Data entries:
※

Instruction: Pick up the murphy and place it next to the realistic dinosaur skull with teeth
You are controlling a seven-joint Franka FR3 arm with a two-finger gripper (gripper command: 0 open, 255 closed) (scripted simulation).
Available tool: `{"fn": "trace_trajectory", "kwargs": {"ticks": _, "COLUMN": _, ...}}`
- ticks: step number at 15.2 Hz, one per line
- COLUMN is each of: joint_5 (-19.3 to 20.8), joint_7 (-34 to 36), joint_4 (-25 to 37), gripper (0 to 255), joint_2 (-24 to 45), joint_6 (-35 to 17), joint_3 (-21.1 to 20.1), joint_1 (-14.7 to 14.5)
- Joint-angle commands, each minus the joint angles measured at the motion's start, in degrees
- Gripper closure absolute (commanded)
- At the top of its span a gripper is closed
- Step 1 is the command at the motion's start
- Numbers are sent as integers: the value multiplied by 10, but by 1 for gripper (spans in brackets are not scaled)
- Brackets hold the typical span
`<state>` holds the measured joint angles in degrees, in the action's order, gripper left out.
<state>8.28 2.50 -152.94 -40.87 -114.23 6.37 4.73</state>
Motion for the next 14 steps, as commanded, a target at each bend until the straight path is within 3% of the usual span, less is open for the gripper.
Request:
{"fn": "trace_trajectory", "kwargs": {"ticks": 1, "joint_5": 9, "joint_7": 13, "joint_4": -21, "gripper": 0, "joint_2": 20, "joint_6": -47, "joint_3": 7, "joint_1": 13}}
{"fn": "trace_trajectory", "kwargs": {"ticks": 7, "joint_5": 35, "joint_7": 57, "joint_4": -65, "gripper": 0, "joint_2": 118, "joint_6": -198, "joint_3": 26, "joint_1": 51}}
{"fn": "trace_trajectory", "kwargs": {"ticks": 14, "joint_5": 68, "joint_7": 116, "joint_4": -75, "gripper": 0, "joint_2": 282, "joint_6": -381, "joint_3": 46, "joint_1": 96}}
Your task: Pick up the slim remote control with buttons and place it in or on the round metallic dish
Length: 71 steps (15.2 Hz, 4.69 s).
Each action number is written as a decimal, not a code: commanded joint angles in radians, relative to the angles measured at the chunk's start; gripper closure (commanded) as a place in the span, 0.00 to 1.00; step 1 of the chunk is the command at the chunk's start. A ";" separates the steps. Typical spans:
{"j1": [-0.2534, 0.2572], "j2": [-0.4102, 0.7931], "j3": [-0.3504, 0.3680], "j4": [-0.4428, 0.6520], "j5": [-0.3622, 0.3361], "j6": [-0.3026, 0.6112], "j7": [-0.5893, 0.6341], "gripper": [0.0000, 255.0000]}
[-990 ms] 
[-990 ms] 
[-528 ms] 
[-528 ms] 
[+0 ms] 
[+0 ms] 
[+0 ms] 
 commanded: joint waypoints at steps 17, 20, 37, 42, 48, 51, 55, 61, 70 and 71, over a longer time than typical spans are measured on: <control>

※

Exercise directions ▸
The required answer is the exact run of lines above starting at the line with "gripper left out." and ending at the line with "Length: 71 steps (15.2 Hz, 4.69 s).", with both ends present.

Answer for this exercise ▸
`<state>` holds the measured joint angles in degrees, in the action's order, gripper left out.
<state>8.28 2.50 -152.94 -40.87 -114.23 6.37 4.73</state>
Motion for the next 14 steps, as commanded, a target at each bend until the straight path is within 3% of the usual span, less is open for the gripper.
Request:
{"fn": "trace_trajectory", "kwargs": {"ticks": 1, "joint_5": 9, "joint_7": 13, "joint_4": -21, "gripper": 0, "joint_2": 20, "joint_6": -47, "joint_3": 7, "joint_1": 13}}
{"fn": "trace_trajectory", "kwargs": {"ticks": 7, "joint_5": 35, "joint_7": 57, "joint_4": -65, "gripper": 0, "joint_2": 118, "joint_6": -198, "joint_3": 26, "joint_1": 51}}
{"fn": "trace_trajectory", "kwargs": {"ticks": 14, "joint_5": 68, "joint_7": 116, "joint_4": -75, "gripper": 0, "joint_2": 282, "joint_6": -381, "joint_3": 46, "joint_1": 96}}
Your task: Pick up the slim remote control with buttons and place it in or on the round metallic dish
Length: 71 steps (15.2 Hz, 4.69 s).

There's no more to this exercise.